Scotland's crofters are considering asking for recognition to give them the same status as indigenous peoples such as the Australian Aborigines.
Scottish crofters want to be given more rights
Preliminary studies for the Scottish Crofting Foundation indicate crofters want their way of life recognised as a separate culture.
They are now looking into whether they should present their case to the United Nations.
This would pave the way to them having more rights under international law.
Patrick Krause, chief executive of the SCF, said such status had given other people more say in government.
"There's no reason why the Highlands and Islands people shouldn't have a people's parliament," he told BBC Scotland.
"It's not revolutionary.
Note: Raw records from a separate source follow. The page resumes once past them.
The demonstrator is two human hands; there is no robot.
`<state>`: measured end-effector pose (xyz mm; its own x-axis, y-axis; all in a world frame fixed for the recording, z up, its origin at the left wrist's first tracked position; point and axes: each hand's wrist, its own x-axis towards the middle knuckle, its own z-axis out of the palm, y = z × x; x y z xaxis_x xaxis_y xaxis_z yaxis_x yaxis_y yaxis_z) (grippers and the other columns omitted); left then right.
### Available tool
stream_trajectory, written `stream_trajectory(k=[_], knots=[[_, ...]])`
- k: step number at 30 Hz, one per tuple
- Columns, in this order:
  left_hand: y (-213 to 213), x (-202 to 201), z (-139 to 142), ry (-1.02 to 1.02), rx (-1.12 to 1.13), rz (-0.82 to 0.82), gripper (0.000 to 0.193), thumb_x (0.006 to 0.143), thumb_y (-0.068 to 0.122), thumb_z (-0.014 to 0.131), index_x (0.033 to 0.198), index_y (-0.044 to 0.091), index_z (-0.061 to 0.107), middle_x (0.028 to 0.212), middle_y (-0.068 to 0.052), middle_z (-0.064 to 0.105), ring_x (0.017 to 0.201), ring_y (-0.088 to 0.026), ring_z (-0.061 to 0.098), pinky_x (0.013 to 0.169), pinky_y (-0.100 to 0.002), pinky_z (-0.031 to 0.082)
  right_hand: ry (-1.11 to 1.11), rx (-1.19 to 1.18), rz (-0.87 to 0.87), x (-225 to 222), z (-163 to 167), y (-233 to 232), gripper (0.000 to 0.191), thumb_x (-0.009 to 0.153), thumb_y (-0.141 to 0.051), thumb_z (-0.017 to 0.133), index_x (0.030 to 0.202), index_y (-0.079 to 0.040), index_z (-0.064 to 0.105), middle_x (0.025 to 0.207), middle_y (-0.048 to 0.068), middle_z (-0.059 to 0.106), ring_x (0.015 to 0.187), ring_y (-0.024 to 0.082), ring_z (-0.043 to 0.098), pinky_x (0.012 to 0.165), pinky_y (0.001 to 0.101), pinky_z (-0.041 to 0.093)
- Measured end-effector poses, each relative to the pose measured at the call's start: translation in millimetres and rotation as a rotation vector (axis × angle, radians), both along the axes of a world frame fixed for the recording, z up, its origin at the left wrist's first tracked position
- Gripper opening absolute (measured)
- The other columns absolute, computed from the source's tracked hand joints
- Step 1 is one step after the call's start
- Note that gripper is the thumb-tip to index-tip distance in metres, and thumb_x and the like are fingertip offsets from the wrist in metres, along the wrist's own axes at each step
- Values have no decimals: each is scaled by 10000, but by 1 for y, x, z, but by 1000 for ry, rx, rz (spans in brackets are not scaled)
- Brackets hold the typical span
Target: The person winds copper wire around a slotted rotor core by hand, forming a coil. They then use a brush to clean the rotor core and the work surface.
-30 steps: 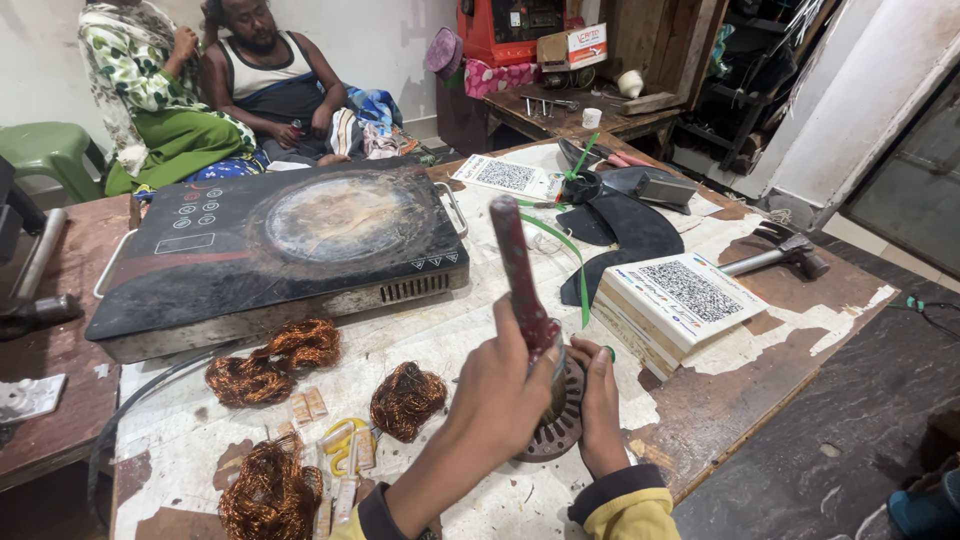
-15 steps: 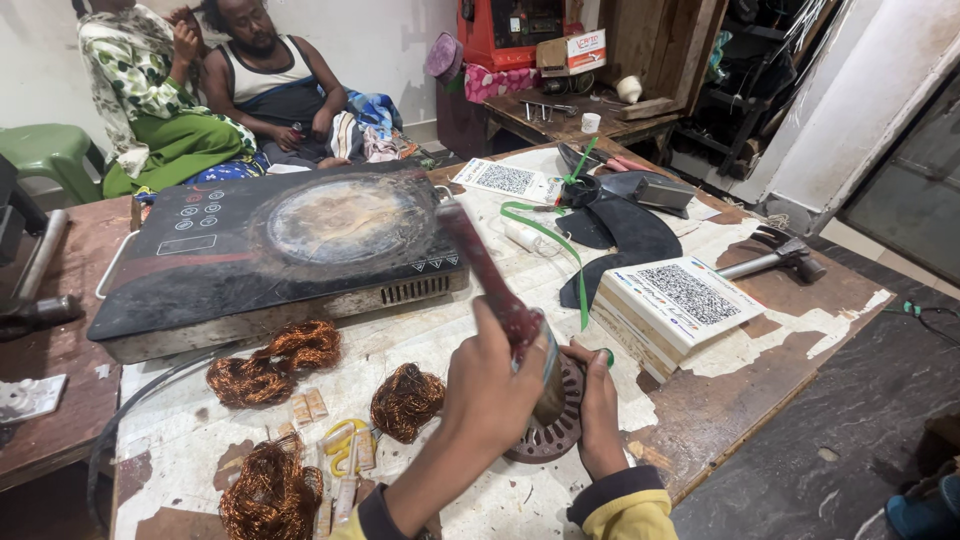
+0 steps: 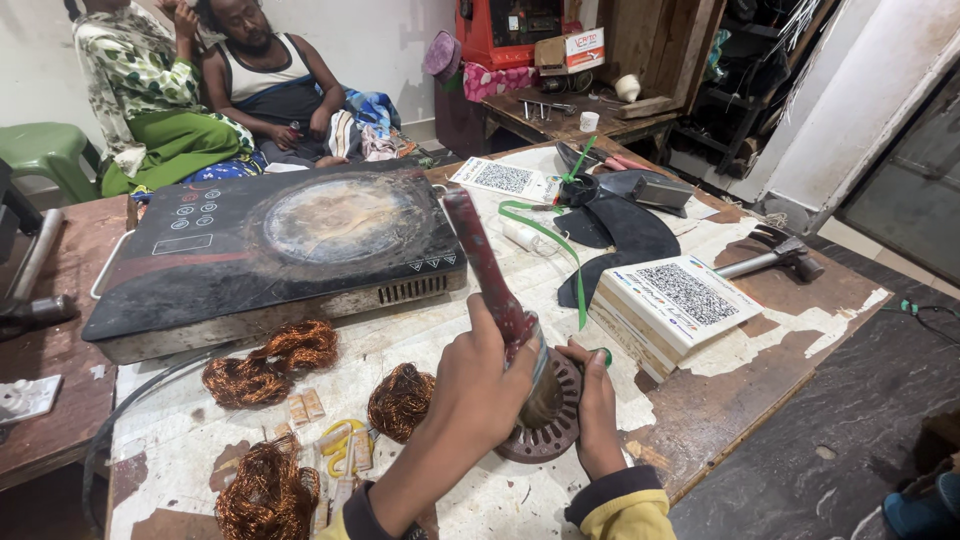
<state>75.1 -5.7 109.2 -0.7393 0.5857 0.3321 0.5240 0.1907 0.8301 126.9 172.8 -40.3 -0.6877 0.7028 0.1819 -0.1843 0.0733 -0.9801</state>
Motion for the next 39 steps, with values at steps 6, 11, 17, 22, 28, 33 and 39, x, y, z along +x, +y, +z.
stream_trajectory(k=[6, 11, 17, 22, 28, 33, 39], knots=[[-1, -4, -3, 110, -155, 138, 590, 921, 231, 647, 1315, -86, 343, 762, -271, 694, 704, -467, 692, 641, -539, 549, -31, 17, -24, -1, -3, 1, 776, 1027, -599, 195, 1190, -10, 673, 1541, 189, 504, 1306, 276, 592, 1128, 352, 429], [-1, -1, -3, 129, -95, 109, 382, 946, 202, 605, 1212, -25, 451, 756, -222, 708, 664, -443, 705, 616, -543, 540, -36, 25, -25, 0, -1, -1, 777, 1031, -592, 192, 1186, -3, 673, 1531, 192, 510, 1284, 265, 604, 1117, 349, 435], [1, 6, -2, 235, -152, 69, 500, 917, 161, 620, 1265, -105, 377, 673, -236, 678, 631, -445, 698, 580, -529, 551, -9, 31, -5, 2, 3, -3, 769, 1030, -588, 205, 1192, 12, 659, 1527, 188, 514, 1265, 252, 610, 1108, 348, 439], [1, 0, -5, 257, -221, 120, 428, 948, 180, 604, 1200, -113, 417, 632, -237, 663, 590, -443, 685, 556, -526, 550, -6, -11, -5, -1, 2, -3, 789, 1027, -596, 205, 1187, 38, 648, 1516, 188, 519, 1226, 260, 644, 1084, 351, 478], [10, 6, -12, 323, -145, 153, 494, 939, 138, 583, 1283, -139, 363, 625, -241, 660, 581, -441, 690, 545, -519, 552, 39, -22, 24, -5, -5, 0, 782, 1025, -596, 223, 1200, 44, 637, 1497, 180, 537, 1186, 244, 648, 1051, 353, 489], [15, 20, -9, 155, 31, 10, 359, 967, 176, 604, 1135, -85, 423, 706, -245, 664, 637, -456, 694, 543, -518, 546, 68, -67, 69, -4, -7, 2, 717, 1048, -568, 261, 1258, 30, 596, 1403, 269, 582, 1155, 243, 649, 1027, 375, 515], [6, 7, -2, 103, -306, 70, 406, 979, 185, 553, 1222, -88, 378, 680, -219, 682, 631, -412, 728, 574, -470, 590, 50, -37, 47, -5, -4, 1, 743, 1039, -571, 236, 1201, 46, 617, 1398, 181, 577, 1139, 229, 672, 1026, 350, 519]])
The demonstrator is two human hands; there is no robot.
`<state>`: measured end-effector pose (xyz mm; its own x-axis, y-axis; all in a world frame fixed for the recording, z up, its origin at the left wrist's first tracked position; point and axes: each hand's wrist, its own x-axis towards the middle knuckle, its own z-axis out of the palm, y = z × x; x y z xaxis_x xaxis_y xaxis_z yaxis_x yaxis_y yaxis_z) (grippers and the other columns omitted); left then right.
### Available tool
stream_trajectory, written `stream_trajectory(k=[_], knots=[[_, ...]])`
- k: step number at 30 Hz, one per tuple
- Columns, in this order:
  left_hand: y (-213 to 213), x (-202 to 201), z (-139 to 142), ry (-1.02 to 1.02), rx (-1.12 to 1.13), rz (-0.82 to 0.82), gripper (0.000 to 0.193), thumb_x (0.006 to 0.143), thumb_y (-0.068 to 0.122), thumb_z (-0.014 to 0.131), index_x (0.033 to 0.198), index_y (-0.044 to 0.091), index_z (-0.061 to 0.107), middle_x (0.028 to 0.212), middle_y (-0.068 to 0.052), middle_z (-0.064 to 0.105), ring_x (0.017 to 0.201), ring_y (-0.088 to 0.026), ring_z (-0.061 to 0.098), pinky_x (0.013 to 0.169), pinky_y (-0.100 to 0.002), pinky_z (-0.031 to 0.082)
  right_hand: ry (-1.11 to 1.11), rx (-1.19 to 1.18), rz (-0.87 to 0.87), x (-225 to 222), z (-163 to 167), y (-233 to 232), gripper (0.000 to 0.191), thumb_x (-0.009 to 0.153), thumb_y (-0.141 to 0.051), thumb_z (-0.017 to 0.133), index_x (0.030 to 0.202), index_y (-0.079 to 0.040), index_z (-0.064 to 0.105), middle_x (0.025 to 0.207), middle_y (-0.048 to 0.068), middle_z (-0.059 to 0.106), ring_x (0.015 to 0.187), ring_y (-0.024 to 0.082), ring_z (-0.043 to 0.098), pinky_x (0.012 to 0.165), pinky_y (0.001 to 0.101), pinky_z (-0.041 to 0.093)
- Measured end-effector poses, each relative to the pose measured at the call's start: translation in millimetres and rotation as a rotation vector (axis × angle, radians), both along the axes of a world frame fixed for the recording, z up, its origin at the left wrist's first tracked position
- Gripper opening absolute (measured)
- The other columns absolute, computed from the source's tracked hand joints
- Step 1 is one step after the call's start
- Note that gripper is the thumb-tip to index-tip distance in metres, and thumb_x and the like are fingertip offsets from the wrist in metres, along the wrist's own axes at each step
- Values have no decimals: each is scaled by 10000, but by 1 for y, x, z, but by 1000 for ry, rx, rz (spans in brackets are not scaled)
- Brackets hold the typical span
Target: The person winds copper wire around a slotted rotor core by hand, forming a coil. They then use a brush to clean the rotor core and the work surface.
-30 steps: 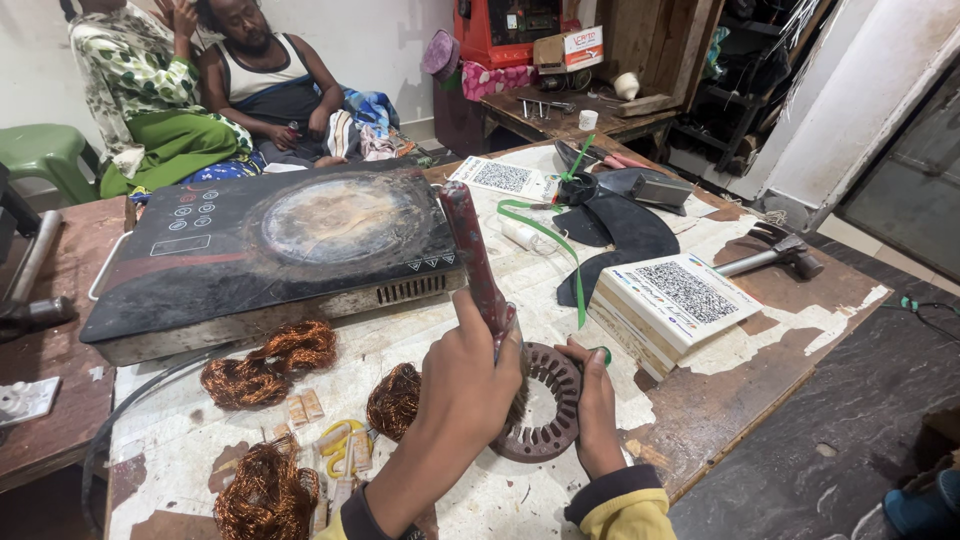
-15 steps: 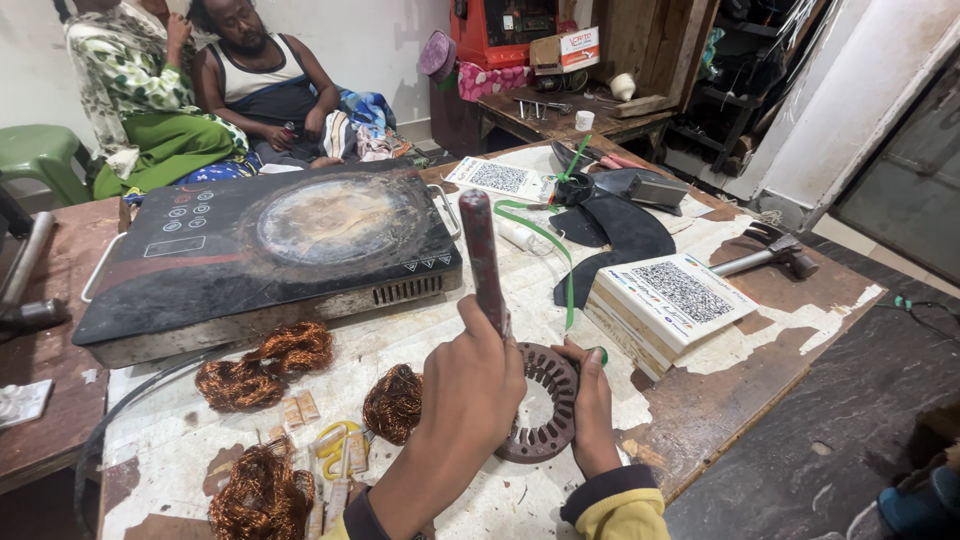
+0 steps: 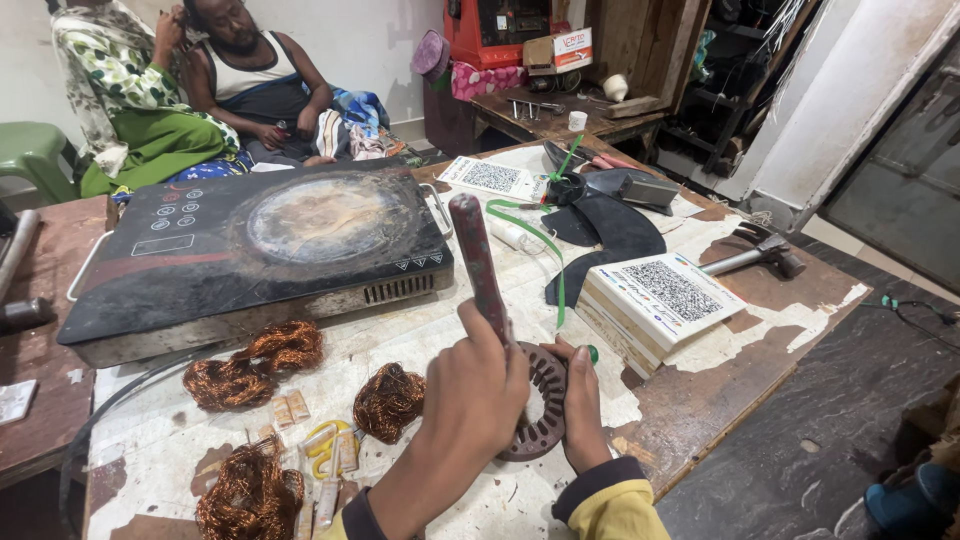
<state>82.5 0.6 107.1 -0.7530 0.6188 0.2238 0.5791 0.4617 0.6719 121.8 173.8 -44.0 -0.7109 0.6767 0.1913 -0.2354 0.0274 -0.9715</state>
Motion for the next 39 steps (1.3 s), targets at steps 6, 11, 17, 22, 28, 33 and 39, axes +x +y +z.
stream_trajectory(k=[6, 11, 17, 22, 28, 33, 39], knots=[[3, -1, -7, 354, 249, -7, 586, 947, 135, 589, 1366, -172, 318, 658, -237, 679, 574, -436, 686, 638, -529, 539, 15, 23, 18, 4, 2, -3, 742, 1053, -567, 240, 1233, 55, 603, 1302, 169, 641, 1113, 206, 676, 1008, 338, 530], [0, 2, -5, 85, 139, -226, 435, 961, 194, 585, 1260, -60, 398, 706, -229, 683, 618, -428, 693, 611, -514, 551, 20, -52, 87, 8, 6, -6, 683, 1050, -554, 247, 1322, -33, 594, 1187, 219, 673, 1015, 216, 666, 928, 357, 541], [-5, 3, 0, 54, 63, -249, 364, 980, 237, 566, 1187, -26, 422, 703, -207, 683, 627, -411, 708, 611, -501, 558, 28, -17, 48, 3, 0, -1, 685, 1044, -550, 257, 1231, 12, 602, 1470, 185, 543, 1163, 223, 634, 1024, 361, 515], [-13, -10, 0, 80, 49, -196, 410, 957, 241, 596, 1177, -48, 405, 692, -189, 675, 629, -414, 708, 605, -511, 563, 8, 93, -7, 1, -6, 4, 741, 1052, -568, 242, 1167, 26, 670, 1522, 208, 503, 1223, 241, 631, 1080, 345, 471], [-14, -14, -5, 63, 113, -24, 376, 981, 248, 562, 1220, -13, 432, 673, -204, 703, 598, -408, 704, 563, -505, 557, -75, 89, -34, 3, 0, -1, 766, 1028, -580, 219, 1157, 25, 672, 1517, 183, 482, 1192, 242, 647, 1053, 337, 497], [-6, -6, -10, 72, 314, 65, 491, 961, 214, 590, 1294, -75, 372, 706, -215, 694, 595, -381, 722, 504, -482, 554, -38, 91, -13, 6, 6, -5, 747, 1041, -566, 210, 1181, 23, 648, 1496, 199, 504, 1185, 258, 656, 1059, 345, 505], [-6, 0, -6, -203, 256, -86, 344, 985, 247, 566, 1176, -7, 434, 758, -186, 716, 629, -344, 760, 582, -479, 570, -50, 178, -40, 9, 6, -6, 741, 1052, -554, 181, 1212, -2, 650, 1523, 204, 476, 1289, 249, 582, 1121, 346, 430]])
It's something that exists in a lot of other countries where indigenous people exist and they have their own parliament in order to read into policy-making that affects their peoples.
"I think that's something that's really important to the Highlands and Islands."
The UN draft declaration on the rights of indigenous peoples, which is expected to be adopted this year, states: "Indigenous peoples should be free from discrimination of any kind.
"Through colonization indigenous peoples have been dispossessed of their lands and resources and were not allowed to develop as they wished which is a violation of their human rights.
"There is an urgent need to respect and promote the inherent rights of indigenous peoples, especially lands, territories and resources."
It adds: "Indigenous peoples can only maintain and strengthen their cultures, traditions and institutions by exercising control over the developments affecting their lands and resources based on their needs."